_To do_: The reply should be an exact repeat of the listing, with no pictures in it.

===============

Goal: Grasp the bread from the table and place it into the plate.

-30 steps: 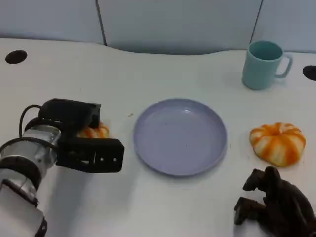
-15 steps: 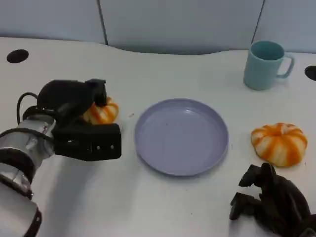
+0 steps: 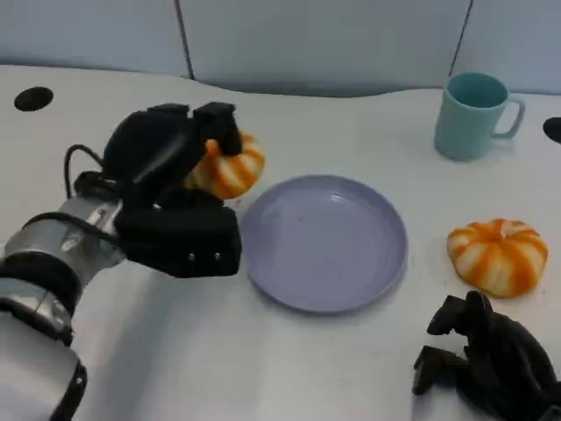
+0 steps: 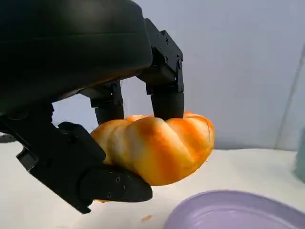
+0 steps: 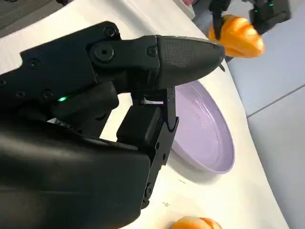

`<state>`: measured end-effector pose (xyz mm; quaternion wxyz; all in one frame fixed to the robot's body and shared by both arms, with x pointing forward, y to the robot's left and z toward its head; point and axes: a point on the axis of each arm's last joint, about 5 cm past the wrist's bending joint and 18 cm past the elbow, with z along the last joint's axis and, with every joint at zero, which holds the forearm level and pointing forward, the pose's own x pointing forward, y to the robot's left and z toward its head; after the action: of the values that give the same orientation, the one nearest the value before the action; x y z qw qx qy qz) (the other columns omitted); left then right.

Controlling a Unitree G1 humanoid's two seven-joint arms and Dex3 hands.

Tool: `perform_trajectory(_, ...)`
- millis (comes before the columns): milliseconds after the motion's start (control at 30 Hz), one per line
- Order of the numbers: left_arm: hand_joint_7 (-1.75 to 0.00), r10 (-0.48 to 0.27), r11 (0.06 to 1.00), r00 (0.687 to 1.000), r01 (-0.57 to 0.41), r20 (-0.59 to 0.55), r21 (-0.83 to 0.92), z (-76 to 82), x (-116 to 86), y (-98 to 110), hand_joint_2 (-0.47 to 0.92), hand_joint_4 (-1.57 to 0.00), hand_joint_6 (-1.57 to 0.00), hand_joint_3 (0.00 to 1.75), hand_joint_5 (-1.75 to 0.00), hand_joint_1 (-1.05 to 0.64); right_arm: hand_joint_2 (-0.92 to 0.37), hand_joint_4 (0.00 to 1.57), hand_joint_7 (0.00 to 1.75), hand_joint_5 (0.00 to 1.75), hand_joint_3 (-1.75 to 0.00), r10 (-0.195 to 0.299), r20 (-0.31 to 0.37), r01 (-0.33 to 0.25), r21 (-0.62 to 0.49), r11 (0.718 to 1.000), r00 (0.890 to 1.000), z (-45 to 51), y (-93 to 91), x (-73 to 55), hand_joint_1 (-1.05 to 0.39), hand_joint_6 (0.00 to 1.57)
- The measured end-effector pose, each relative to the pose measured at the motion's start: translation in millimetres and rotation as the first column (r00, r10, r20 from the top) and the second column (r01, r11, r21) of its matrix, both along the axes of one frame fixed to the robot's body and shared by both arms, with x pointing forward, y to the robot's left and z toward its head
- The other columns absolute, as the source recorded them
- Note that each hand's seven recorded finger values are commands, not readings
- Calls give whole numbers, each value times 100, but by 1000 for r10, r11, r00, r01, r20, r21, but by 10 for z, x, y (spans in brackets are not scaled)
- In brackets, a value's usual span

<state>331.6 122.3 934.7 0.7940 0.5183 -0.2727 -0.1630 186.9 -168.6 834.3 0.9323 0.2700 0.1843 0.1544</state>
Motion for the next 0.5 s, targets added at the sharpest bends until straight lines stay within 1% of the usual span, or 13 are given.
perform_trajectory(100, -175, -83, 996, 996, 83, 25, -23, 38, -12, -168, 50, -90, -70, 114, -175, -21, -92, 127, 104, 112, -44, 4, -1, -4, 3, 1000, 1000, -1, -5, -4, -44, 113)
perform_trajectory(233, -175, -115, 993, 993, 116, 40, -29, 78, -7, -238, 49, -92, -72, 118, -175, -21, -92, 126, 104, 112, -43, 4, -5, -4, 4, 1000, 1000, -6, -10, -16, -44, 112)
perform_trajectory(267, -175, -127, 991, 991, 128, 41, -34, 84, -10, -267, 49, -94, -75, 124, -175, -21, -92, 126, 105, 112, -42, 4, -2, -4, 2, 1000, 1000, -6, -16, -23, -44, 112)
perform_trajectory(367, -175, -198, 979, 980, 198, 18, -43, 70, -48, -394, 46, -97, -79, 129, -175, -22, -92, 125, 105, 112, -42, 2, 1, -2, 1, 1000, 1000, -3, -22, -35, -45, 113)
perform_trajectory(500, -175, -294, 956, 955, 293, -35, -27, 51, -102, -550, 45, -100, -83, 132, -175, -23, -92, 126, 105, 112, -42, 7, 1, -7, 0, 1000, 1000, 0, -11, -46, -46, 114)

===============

_Final answer_:
Goal: Grasp the bread from the table and place it into the plate.

-30 steps: 
-15 steps: 
+0 steps: 
+0 steps: 
+0 steps: 

`<state>`: measured end-effector pose (xyz mm; quaternion wxyz; all in one frame fixed to the robot's body and shared by both arms, with x pointing forward, y to the robot's left and z toward its head; point and axes: a point on the axis of each arm's last joint, about 5 cm past the wrist's bending joint and 18 cm past the elbow, with z along the last joint's axis and, with every joint at zero, which holds the forearm level and pointing forward, the pose's own x pointing forward, y to the robot's left and z toward its head; after the action: of the values that give the same orientation, the one nearest the value before the action; x y z qw qx qy qz) (the other columns omitted); left then right.

Controlling a Unitree G1 humanoid's two seven-joint arms and Dex3 hands.

Tool: `perform_trajectory(_, ...)`
- millis (comes before the columns): milliseconds after the motion's start (control at 30 Hz), one per line
- Order of the numbers: left_arm: hand_joint_7 (-1.75 to 0.00), r10 (-0.48 to 0.27), r11 (0.06 to 1.00), r00 (0.687 to 1.000), r01 (-0.57 to 0.41), r20 (-0.59 to 0.55), r21 (-0.83 to 0.92), z (-76 to 82), x (-116 to 86), y (-98 to 110), hand_joint_2 (-0.47 to 0.92), hand_joint_4 (-1.57 to 0.00), hand_joint_6 (-1.57 to 0.00), hand_joint_3 (0.00 to 1.75), hand_joint_5 (-1.75 to 0.00), hand_joint_1 (-1.05 to 0.64); right_arm: hand_joint_2 (-0.92 to 0.37), hand_joint_4 (0.00 to 1.57), hand_joint_7 (0.00 to 1.75), hand_joint_5 (0.00 to 1.75), hand_joint_3 (-1.75 to 0.00), r10 (-0.195 to 0.299), r20 (-0.31 to 0.37), r01 (-0.33 to 0.25), r21 (-0.62 to 0.49), r11 (0.718 to 1.000), r00 (0.890 to 1.000), z (-45 to 51), y (-93 to 91), x (-73 to 55), hand_joint_1 (-1.05 to 0.39), hand_joint_6 (0.00 to 1.57)
- The measured end-effector pose, each relative to the pose measured at the motion's start: translation in millimetres and rotation as the first column (r00, r10, r20 from the top) and the second column (r01, r11, r21) of its matrix, both along the axes of one frame fixed to the robot's body and shared by both arms, with x pointing forward, y to the robot's left and z toward its head
- The other columns absolute, as the source recorded them
- Note that each hand's seven recorded finger values are commands, not readings
- Calls give whole numbers, each value times 100, but by 1000 for r10, r11, r00, r01, r20, r21, but by 10 for z, x, y (spans in brackets are not scaled)
- In brackets, a value's usual span

<state>331.6 122.3 934.7 0.7940 0.5183 -0.2727 -0.1630 186.9 -168.6 834.3 0.9323 0.2700 0.1843 0.1544</state>
Motion for the next 0.5 s, targets added at the sharpest bends until straight lines stay within 1% of the usual span, or 13 are given.
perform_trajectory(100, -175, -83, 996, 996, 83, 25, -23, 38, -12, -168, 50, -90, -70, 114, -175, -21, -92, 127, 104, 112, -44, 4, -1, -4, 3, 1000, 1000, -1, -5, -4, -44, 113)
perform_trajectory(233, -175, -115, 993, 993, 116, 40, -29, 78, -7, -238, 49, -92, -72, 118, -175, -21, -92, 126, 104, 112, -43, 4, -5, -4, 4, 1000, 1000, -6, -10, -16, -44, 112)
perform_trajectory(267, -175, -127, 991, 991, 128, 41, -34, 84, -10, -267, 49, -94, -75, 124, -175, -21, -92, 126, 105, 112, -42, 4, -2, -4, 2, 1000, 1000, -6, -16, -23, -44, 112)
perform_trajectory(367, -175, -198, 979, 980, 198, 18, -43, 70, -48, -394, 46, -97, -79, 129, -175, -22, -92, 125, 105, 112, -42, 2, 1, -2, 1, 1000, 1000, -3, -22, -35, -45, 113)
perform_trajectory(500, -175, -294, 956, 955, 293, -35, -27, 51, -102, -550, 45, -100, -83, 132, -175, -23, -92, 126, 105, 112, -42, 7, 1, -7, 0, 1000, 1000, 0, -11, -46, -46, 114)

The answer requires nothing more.